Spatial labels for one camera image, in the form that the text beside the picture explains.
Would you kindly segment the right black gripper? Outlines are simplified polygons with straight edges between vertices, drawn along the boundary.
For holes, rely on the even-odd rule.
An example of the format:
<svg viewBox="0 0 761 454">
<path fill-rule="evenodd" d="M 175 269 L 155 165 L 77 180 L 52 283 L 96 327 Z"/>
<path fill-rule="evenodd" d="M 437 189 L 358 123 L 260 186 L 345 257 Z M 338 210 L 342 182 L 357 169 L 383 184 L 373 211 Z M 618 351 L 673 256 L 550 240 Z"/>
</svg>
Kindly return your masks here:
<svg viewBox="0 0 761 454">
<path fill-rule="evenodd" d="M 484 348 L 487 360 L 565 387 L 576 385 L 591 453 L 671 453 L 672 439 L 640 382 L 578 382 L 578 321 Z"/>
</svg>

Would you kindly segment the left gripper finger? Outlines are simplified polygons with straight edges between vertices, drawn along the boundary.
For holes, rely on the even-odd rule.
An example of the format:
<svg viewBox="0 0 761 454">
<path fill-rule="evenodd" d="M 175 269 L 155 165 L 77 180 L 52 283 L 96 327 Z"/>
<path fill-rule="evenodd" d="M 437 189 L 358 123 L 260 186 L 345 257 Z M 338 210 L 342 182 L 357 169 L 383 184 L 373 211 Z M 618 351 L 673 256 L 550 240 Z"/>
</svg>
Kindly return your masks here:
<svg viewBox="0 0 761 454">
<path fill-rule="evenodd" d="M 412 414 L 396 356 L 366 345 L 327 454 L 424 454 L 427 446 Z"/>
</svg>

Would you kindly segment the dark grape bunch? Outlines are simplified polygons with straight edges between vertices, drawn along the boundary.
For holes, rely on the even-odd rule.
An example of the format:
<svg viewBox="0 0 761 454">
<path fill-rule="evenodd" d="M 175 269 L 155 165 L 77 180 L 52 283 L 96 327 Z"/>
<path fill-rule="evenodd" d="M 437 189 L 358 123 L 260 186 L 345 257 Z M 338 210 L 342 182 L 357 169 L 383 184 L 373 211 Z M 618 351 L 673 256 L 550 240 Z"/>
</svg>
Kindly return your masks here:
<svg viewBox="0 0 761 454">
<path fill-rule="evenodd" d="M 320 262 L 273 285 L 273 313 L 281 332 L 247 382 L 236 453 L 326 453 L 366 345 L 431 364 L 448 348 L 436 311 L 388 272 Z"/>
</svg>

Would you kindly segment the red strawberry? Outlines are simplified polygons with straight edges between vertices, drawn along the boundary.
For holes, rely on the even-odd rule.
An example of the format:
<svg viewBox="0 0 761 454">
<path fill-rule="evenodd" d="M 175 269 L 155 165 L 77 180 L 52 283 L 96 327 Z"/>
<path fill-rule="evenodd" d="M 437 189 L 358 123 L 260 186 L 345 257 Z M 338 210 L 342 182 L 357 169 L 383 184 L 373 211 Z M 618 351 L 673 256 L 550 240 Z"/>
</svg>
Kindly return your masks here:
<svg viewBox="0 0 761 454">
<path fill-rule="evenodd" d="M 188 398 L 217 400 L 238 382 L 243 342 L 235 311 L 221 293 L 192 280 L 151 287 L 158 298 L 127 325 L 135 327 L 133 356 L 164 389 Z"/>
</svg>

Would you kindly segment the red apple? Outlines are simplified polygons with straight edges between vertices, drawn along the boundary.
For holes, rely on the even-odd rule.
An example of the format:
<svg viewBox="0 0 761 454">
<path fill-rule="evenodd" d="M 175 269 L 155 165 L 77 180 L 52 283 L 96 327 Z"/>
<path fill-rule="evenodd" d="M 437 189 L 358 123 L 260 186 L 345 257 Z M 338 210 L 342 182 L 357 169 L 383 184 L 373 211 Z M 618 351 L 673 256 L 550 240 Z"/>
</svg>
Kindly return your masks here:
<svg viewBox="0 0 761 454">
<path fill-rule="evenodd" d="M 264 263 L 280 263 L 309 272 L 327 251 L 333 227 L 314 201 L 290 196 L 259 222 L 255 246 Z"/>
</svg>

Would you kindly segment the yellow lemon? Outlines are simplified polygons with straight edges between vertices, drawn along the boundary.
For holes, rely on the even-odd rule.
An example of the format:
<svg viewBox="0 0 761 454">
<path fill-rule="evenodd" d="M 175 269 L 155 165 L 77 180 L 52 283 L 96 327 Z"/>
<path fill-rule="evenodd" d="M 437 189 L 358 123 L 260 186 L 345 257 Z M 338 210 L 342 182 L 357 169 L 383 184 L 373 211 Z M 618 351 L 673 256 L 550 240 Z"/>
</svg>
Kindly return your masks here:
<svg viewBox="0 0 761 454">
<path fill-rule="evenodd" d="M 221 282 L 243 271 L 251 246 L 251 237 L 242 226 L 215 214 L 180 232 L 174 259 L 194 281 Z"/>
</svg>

*What this task involves*
Would you please print every record exactly as written?

*Task solution*
Spatial labels for one camera image, in the form that the text beside the picture explains.
Would you kindly segment the right black gripper? Outlines are simplified polygons with straight edges between vertices, drawn along the boundary.
For holes, rely on the even-odd rule.
An example of the format:
<svg viewBox="0 0 761 454">
<path fill-rule="evenodd" d="M 175 269 L 155 165 L 77 180 L 52 283 L 96 327 Z"/>
<path fill-rule="evenodd" d="M 437 189 L 358 123 L 260 186 L 345 257 Z M 338 210 L 342 182 L 357 169 L 383 184 L 373 211 Z M 618 351 L 673 256 L 550 240 Z"/>
</svg>
Kindly return your masks here:
<svg viewBox="0 0 761 454">
<path fill-rule="evenodd" d="M 484 348 L 487 360 L 565 387 L 576 385 L 591 453 L 671 453 L 672 439 L 640 382 L 578 382 L 578 321 Z"/>
</svg>

Would you kindly segment the left gripper finger? Outlines are simplified polygons with straight edges between vertices, drawn along the boundary.
For holes, rely on the even-odd rule.
An example of the format:
<svg viewBox="0 0 761 454">
<path fill-rule="evenodd" d="M 175 269 L 155 165 L 77 180 L 52 283 L 96 327 Z"/>
<path fill-rule="evenodd" d="M 437 189 L 358 123 L 260 186 L 345 257 Z M 338 210 L 342 182 L 357 169 L 383 184 L 373 211 Z M 618 351 L 673 256 L 550 240 Z"/>
</svg>
Kindly return your masks here:
<svg viewBox="0 0 761 454">
<path fill-rule="evenodd" d="M 412 414 L 396 356 L 366 345 L 327 454 L 424 454 L 427 446 Z"/>
</svg>

Would you kindly segment the dark grape bunch? Outlines are simplified polygons with straight edges between vertices, drawn along the boundary.
For holes, rely on the even-odd rule.
An example of the format:
<svg viewBox="0 0 761 454">
<path fill-rule="evenodd" d="M 175 269 L 155 165 L 77 180 L 52 283 L 96 327 Z"/>
<path fill-rule="evenodd" d="M 437 189 L 358 123 L 260 186 L 345 257 Z M 338 210 L 342 182 L 357 169 L 383 184 L 373 211 Z M 618 351 L 673 256 L 550 240 Z"/>
</svg>
Kindly return your masks here:
<svg viewBox="0 0 761 454">
<path fill-rule="evenodd" d="M 320 262 L 273 285 L 273 313 L 281 332 L 247 382 L 236 453 L 326 453 L 366 345 L 431 364 L 448 348 L 436 311 L 388 272 Z"/>
</svg>

Would you kindly segment the red strawberry? Outlines are simplified polygons with straight edges between vertices, drawn along the boundary.
For holes, rely on the even-odd rule.
An example of the format:
<svg viewBox="0 0 761 454">
<path fill-rule="evenodd" d="M 175 269 L 155 165 L 77 180 L 52 283 L 96 327 Z"/>
<path fill-rule="evenodd" d="M 437 189 L 358 123 L 260 186 L 345 257 Z M 338 210 L 342 182 L 357 169 L 383 184 L 373 211 Z M 618 351 L 673 256 L 550 240 Z"/>
</svg>
Kindly return your masks here:
<svg viewBox="0 0 761 454">
<path fill-rule="evenodd" d="M 188 398 L 217 400 L 238 382 L 243 342 L 235 311 L 221 293 L 192 280 L 151 287 L 158 298 L 127 325 L 135 327 L 133 356 L 164 389 Z"/>
</svg>

Would you kindly segment the red apple? Outlines are simplified polygons with straight edges between vertices, drawn along the boundary.
For holes, rely on the even-odd rule.
An example of the format:
<svg viewBox="0 0 761 454">
<path fill-rule="evenodd" d="M 175 269 L 155 165 L 77 180 L 52 283 L 96 327 Z"/>
<path fill-rule="evenodd" d="M 437 189 L 358 123 L 260 186 L 345 257 Z M 338 210 L 342 182 L 357 169 L 383 184 L 373 211 Z M 618 351 L 673 256 L 550 240 Z"/>
</svg>
Kindly return your masks here:
<svg viewBox="0 0 761 454">
<path fill-rule="evenodd" d="M 264 263 L 280 263 L 309 272 L 327 251 L 333 227 L 314 201 L 290 196 L 259 222 L 255 246 Z"/>
</svg>

Would you kindly segment the yellow lemon? Outlines are simplified polygons with straight edges between vertices, drawn along the boundary.
For holes, rely on the even-odd rule.
An example of the format:
<svg viewBox="0 0 761 454">
<path fill-rule="evenodd" d="M 175 269 L 155 165 L 77 180 L 52 283 L 96 327 Z"/>
<path fill-rule="evenodd" d="M 437 189 L 358 123 L 260 186 L 345 257 Z M 338 210 L 342 182 L 357 169 L 383 184 L 373 211 Z M 618 351 L 673 256 L 550 240 Z"/>
</svg>
Kindly return your masks here:
<svg viewBox="0 0 761 454">
<path fill-rule="evenodd" d="M 221 282 L 243 271 L 251 246 L 251 237 L 242 226 L 215 214 L 180 232 L 174 259 L 194 281 Z"/>
</svg>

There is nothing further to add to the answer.